RCA, 8 mars 2019 : Pour que la paix s’écrive aussi et enfin au féminin

Et si nous écrivions aussi, et pour la première fois de notre histoire, la paix au féminin ? Et si c’était là une condition de la réussite et un gage de la paix durable dont nous rêvons et qui paraît si désespérément inaccessible ?

Telle est ma conviction.

Écrire la paix au féminin, cela implique d’abord la pleine reconnaissance des souffrances infligées aux femmes pendant cette crise : viols, esclavage sexuel, violences de toutes sortes, pénibilité d’une vie où la femme doit assumer seule la responsabilité de la survie de la famille, dégradation des conditions de vie et des conditions sociales, prostitution accrue, etc. Cette reconnaissance passe par la libération de la parole, par l’accès au statut de victime, voire même de victime spéciale puisque la femme est une personne particulièrement vulnérable dans le conflit, par la lutte contre l’exclusion des femmes victimes de la société et pour leur réhabilitation sociale, ainsi que par la justice et la réparation.

Cette reconnaissance est due aux femmes victimes par la Nation, et donc d’abord par les autorités qui agissent en son nom et pour son compte, du Président de la République au maire ou chef de village et de quartier, en passant par les députés, les membres du gouvernement, l’administration centrale, les représentants de l’Etat dans les territoires (préfets, sous-préfets, etc.).

Mais la Nation c’est aussi nous tous, et chacun de nous, citoyennes et citoyens. Il nous appartient de rendre cela possible dans la vie quotidienne.

Écrire la paix au féminin, c’est aussi de faire place, pour construire les voies de la sortie de crise et finalement de la paix, au génie et au savoir-faire féminin en matière de résolution des conflits, de cohésion sociale dans les groupes à commencer par la famille, ainsi que d’éducation à la responsabilité. Inspirer notre réaction collective, celle de l’Etat, de celle d’une mère dans les deux situations dramatiques suivantes : d’un côté, une mère dont les enfants sont agressés par des étrangers, chez qui se réveillera l’instinct de protection ; d’un autre côté, une mère dont l’un des enfants a agressé ses frères et sœurs en leur faisant subir les pires sévices, y compris jusqu’à la mort, qui se trouvera dans l’impérieuse obligation de concilier juste châtiment et pansement des plaies causées, tout en s’attelant à la dure tâche du réapprentissage de la fraternité.

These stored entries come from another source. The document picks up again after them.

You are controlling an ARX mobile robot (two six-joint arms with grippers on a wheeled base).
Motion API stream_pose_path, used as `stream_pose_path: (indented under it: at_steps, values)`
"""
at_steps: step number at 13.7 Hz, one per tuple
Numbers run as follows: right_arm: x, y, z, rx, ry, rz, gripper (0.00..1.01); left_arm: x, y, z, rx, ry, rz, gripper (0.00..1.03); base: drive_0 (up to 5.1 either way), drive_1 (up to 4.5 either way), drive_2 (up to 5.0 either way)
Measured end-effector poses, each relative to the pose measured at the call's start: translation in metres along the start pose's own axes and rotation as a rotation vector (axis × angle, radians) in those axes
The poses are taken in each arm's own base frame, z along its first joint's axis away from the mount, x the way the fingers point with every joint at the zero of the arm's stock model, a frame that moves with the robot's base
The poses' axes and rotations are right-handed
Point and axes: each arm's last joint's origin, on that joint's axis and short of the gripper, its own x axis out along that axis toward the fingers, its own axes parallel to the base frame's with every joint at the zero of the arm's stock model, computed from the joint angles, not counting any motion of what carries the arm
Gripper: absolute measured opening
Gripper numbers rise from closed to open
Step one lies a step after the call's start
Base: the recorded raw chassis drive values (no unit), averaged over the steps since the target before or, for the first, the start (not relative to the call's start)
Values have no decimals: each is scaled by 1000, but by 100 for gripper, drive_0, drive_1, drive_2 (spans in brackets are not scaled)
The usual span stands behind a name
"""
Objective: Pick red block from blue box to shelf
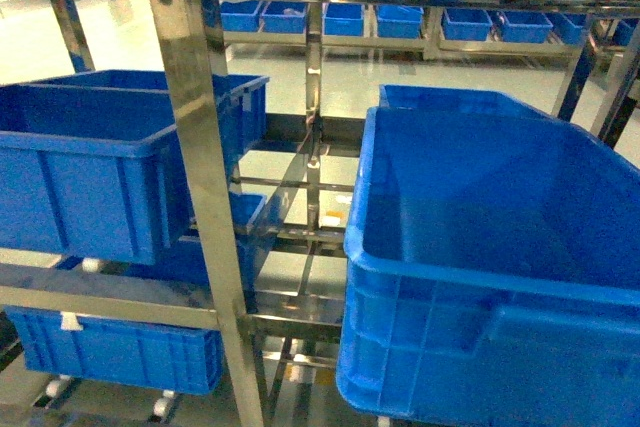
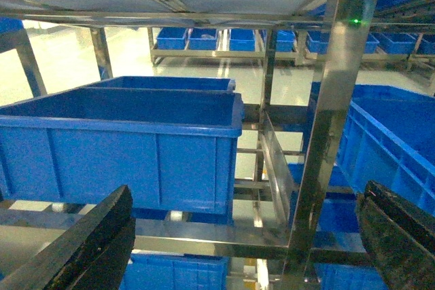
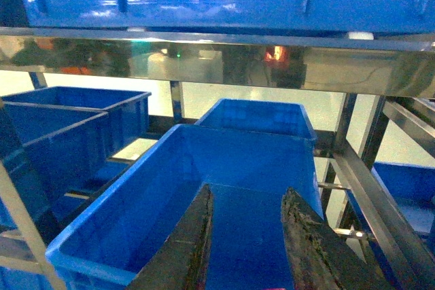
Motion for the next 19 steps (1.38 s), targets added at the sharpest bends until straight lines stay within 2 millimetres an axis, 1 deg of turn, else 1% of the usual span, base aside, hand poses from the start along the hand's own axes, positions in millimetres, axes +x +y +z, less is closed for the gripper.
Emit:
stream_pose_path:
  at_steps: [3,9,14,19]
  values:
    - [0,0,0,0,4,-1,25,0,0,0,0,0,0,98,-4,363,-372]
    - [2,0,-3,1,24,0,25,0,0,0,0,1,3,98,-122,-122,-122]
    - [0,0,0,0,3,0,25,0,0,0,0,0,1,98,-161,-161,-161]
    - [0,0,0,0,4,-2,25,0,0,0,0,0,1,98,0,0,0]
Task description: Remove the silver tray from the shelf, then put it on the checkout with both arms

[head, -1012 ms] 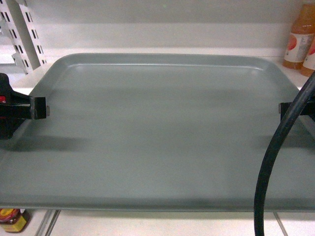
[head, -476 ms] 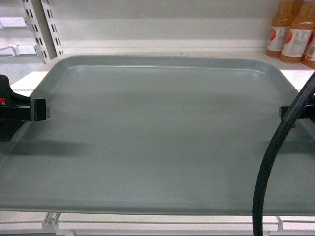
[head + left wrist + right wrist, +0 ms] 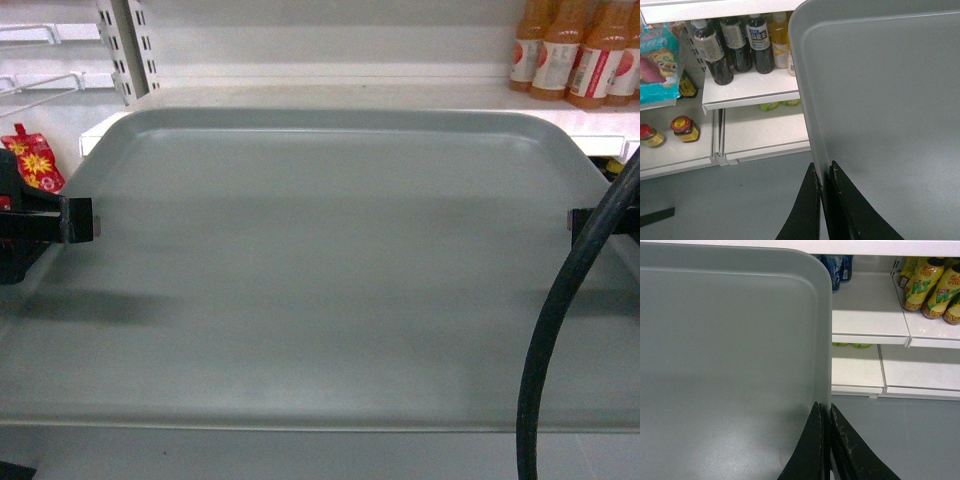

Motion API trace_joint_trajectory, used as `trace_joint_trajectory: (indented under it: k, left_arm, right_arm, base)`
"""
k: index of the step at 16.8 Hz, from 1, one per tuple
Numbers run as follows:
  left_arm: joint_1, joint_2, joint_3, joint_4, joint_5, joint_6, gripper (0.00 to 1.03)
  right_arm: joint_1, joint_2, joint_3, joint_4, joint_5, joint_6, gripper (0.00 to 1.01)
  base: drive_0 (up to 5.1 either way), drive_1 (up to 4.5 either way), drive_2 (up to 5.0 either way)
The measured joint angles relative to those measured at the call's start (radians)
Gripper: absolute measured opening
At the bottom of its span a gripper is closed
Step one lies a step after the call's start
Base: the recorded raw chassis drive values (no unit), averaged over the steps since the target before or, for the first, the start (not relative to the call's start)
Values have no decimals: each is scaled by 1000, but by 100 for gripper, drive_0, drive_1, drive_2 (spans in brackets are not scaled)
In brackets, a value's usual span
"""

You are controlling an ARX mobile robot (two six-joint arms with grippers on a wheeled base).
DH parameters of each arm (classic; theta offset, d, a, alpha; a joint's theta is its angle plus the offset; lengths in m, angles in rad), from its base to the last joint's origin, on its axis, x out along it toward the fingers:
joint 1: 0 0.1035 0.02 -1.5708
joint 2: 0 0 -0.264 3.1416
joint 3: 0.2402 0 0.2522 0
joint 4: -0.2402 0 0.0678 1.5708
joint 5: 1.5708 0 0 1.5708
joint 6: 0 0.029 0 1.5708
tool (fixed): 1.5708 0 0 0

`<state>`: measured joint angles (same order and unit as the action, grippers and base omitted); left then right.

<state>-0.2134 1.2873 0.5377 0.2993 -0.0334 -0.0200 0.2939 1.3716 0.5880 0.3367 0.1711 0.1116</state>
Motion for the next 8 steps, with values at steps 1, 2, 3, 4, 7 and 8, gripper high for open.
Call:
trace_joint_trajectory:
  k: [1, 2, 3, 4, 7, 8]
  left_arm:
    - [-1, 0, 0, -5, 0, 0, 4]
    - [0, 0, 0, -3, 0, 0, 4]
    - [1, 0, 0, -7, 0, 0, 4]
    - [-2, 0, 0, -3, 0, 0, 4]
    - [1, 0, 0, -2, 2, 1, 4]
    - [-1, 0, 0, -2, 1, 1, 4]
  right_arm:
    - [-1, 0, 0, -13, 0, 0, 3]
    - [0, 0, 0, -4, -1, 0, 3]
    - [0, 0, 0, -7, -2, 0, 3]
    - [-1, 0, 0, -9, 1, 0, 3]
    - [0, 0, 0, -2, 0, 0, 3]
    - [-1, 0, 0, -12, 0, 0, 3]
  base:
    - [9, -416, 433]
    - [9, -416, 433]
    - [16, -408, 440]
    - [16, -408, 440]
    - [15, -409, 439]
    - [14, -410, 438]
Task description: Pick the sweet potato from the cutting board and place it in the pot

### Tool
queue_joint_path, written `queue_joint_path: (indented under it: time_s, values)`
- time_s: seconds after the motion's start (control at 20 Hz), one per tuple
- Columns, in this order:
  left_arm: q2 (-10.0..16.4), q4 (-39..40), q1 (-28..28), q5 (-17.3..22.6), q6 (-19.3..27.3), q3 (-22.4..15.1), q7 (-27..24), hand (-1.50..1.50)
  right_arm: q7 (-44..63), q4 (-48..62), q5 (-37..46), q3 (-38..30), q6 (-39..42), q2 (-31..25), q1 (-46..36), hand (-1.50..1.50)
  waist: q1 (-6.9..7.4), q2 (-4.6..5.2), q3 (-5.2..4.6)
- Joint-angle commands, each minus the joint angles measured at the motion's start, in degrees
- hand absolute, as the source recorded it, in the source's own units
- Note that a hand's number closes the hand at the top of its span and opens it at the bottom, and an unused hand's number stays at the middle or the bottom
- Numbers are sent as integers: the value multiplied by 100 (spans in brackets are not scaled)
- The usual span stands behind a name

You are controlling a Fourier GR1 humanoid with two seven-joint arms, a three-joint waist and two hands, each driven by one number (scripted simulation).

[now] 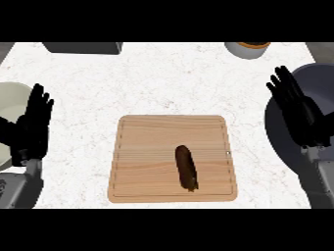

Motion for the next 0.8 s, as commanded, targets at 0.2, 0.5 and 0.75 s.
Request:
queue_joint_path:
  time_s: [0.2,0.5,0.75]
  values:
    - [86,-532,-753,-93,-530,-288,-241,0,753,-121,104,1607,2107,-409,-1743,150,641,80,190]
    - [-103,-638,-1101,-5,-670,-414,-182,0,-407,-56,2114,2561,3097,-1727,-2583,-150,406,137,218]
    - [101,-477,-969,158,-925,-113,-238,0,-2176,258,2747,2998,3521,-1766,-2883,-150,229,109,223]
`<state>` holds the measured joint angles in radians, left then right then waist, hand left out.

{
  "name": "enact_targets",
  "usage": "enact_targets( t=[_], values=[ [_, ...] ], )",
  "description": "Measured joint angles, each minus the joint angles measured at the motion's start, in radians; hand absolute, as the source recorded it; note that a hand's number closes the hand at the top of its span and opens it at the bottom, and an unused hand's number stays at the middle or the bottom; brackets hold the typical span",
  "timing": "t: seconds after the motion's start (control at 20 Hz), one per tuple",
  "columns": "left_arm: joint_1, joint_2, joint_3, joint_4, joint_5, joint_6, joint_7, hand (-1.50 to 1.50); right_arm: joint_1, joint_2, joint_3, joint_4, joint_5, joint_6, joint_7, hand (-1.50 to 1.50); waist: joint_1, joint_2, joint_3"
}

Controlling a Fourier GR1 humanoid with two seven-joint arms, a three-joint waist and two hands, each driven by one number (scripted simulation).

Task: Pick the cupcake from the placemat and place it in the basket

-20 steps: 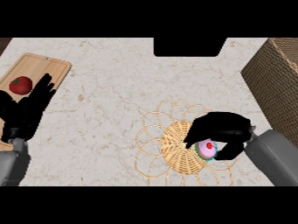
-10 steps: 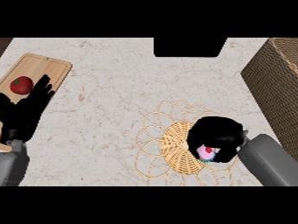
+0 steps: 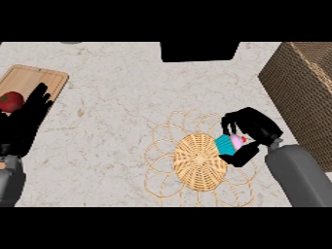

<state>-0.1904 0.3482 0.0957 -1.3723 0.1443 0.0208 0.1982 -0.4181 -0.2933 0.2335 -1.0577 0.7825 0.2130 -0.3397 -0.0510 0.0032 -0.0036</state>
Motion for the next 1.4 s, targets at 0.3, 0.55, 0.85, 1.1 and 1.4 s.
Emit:
enact_targets(
  t=[0.3, 0.55, 0.85, 1.1, 1.4],
  values=[
    [0.003, 0.003, 0.004, -0.005, 0.002, -0.001, -0.002, 0.00, -0.053, 0.157, -0.238, 0.041, -0.070, -0.235, 0.377, 1.50, 0.011, 0.001, 0.003],
    [-0.014, -0.007, -0.017, -0.008, 0.001, -0.013, 0.000, 0.00, -0.200, 0.252, -0.346, 0.015, -0.032, -0.543, 0.625, 1.50, 0.064, 0.003, 0.001],
    [-0.047, -0.026, -0.048, -0.008, -0.012, -0.015, 0.012, 0.00, -0.409, 0.281, -0.394, 0.078, 0.190, -0.843, 0.953, 1.50, 0.104, 0.009, -0.004],
    [-0.058, -0.026, -0.052, -0.003, -0.014, -0.020, 0.015, 0.00, -0.606, 0.264, -0.428, 0.199, 0.435, -0.890, 1.225, 1.50, 0.113, 0.008, -0.005],
    [-0.062, -0.023, -0.050, -0.003, -0.013, -0.028, 0.020, 0.00, -0.816, 0.200, -0.473, 0.359, 0.666, -0.839, 1.411, 1.50, 0.115, 0.011, -0.002]
  ],
)
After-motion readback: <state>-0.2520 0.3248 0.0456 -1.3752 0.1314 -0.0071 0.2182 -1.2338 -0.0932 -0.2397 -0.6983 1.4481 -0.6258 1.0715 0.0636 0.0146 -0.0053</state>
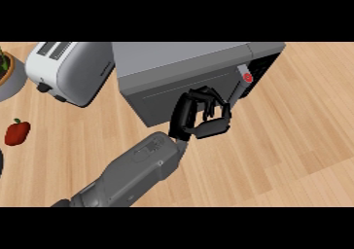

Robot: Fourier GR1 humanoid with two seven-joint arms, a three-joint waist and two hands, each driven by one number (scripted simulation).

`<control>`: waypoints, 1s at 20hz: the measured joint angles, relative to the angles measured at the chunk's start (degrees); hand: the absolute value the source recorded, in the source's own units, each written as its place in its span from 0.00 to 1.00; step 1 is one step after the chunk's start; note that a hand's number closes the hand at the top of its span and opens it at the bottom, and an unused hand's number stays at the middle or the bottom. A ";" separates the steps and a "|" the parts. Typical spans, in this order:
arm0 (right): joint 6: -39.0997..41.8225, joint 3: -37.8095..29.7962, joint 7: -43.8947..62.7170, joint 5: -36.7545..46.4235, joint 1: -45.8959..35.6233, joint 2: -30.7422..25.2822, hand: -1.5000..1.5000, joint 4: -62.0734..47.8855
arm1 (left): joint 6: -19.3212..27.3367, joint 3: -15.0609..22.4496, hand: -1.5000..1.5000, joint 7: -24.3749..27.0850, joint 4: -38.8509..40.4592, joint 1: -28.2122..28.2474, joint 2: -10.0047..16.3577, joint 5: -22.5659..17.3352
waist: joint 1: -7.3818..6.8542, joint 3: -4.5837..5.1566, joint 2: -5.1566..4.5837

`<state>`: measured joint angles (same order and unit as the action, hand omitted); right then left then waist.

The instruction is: Pick up the milk, place it into the microwave and close the microwave

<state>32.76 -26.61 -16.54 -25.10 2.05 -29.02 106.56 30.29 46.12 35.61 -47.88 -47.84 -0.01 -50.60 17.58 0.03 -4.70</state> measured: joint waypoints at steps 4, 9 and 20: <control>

Voilà une voie. Elle n’est sans doute pas la seule. Mais elle ne saurait être plus longtemps ignorée. Et, pour qu’elle ne soit pas ignorée, il n’y a pas meilleure solution encore que d’impliquer les femmes elles-mêmes dans la construction de ces voies de sortie de crise et dans leur mise en œuvre.

Ceci doit être le combat non seulement des femmes mais de nous tous, citoyens de Centrafrique.